BEGIN Given entries
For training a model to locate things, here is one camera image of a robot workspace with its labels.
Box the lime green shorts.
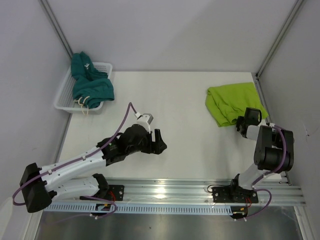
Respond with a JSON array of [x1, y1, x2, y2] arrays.
[[205, 82, 269, 127]]

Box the teal green shorts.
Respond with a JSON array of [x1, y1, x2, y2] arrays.
[[70, 51, 115, 114]]

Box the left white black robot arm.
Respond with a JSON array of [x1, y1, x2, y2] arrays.
[[20, 124, 167, 213]]

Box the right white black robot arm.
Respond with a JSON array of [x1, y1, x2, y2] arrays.
[[228, 107, 294, 202]]

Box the white plastic basket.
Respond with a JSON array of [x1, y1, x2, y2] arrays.
[[53, 62, 113, 115]]

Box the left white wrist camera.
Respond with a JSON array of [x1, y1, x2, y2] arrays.
[[134, 112, 154, 134]]

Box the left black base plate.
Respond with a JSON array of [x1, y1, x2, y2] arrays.
[[78, 184, 125, 202]]

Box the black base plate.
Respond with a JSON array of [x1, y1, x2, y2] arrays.
[[206, 185, 259, 204], [78, 184, 125, 202]]

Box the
END Given entries
● About this task
Search the records above for the string "base". Report each line that has it.

● Result for this task
Box the left black base plate.
Box the black base plate.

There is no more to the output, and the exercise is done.